• **Work instruction**: For this exercise, repeat the whole listing below exactly. Leave the pictures out.

━━━━━━

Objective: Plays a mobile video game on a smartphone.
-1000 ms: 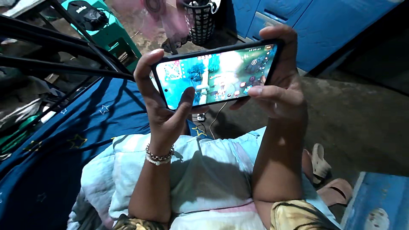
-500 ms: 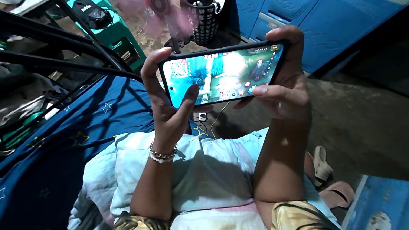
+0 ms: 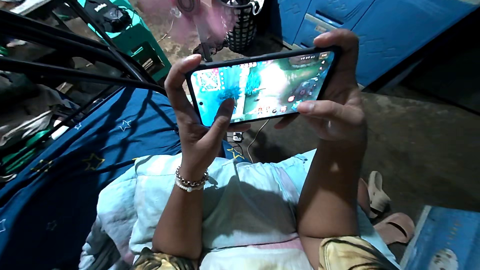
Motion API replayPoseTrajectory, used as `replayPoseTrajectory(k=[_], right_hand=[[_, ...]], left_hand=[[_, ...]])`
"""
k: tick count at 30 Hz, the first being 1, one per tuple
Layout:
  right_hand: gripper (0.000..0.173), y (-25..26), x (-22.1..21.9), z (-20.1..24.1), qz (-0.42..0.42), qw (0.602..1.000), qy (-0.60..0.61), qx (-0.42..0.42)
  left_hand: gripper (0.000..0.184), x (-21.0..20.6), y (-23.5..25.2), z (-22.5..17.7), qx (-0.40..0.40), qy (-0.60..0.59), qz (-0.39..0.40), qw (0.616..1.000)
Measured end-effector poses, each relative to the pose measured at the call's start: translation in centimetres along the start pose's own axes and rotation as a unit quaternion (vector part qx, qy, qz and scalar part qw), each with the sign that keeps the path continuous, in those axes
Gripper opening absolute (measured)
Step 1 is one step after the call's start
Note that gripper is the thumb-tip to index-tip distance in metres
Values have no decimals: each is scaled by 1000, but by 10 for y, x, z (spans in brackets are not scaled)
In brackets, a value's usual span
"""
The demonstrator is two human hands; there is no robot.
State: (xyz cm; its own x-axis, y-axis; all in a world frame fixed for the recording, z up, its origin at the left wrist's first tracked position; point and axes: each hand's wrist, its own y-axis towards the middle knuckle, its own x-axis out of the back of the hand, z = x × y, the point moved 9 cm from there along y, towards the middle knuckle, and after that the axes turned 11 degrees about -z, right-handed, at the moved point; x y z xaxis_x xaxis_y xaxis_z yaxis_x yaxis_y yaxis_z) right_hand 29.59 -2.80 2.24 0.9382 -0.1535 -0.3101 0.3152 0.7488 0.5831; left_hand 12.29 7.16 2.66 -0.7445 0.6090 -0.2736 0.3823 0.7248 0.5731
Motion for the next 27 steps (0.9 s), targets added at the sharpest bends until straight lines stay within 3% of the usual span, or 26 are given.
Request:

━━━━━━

• **Expected answer**:
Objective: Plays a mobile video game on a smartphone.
-1000 ms: 
-500 ms: 
+0 ms: 
Motion API replayPoseTrajectory, used as `replayPoseTrajectory(k=[_], right_hand=[[_, ...]], left_hand=[[_, ...]])`
"""
k: tick count at 30 Hz, the first being 1, one per tuple
Layout:
  right_hand: gripper (0.000..0.173), y (-25..26), x (-22.1..21.9), z (-20.1..24.1), qz (-0.42..0.42), qw (0.602..1.000), qy (-0.60..0.61), qx (-0.42..0.42)
  left_hand: gripper (0.000..0.184), x (-21.0..20.6), y (-23.5..25.2), z (-22.5..17.7), qx (-0.40..0.40), qy (-0.60..0.59), qz (-0.39..0.40), qw (0.616..1.000)
Measured end-effector poses, each relative to the pose measured at the call's start: translation in centimetres along the start pose's own axes and rotation as a unit quaternion (vector part qx, qy, qz and scalar part qw), each with the sign that keeps the path continuous, in those axes
Gripper opening absolute (measured)
Step 1 is one step after the call's start
Note that gripper is the thumb-tip to index-tip distance in metres
Values have no decimals: each is scaled by 1000, but by 10 for y, x, z (spans in brackets are not scaled)
In brackets, a value's usual span
"""
The demonstrator is two human hands; there is no robot.
State: (xyz cm; its own x-axis, y-axis; all in a world frame fixed for the recording, z up, its origin at the left wrist's first tracked position; point and axes: each hand's wrist, its own y-axis towards the middle knuckle, its own x-axis out of the back of the hand, z = x × y, the point moved 9 cm from there along y, towards the middle knuckle, and after that the axes turned 11 degrees about -z, right-handed, at the moved point; x y z xaxis_x xaxis_y xaxis_z yaxis_x yaxis_y yaxis_z) right_hand 29.59 -2.80 2.24 0.9382 -0.1535 -0.3101 0.3152 0.7488 0.5831; left_hand 12.29 7.16 2.66 -0.7445 0.6090 -0.2736 0.3823 0.7248 0.5731
Motion for the next 27 steps (0.9 s), targets added at the sharpest bends until straight lines stay within 3% of the usual span, or 26 are given.
Request:

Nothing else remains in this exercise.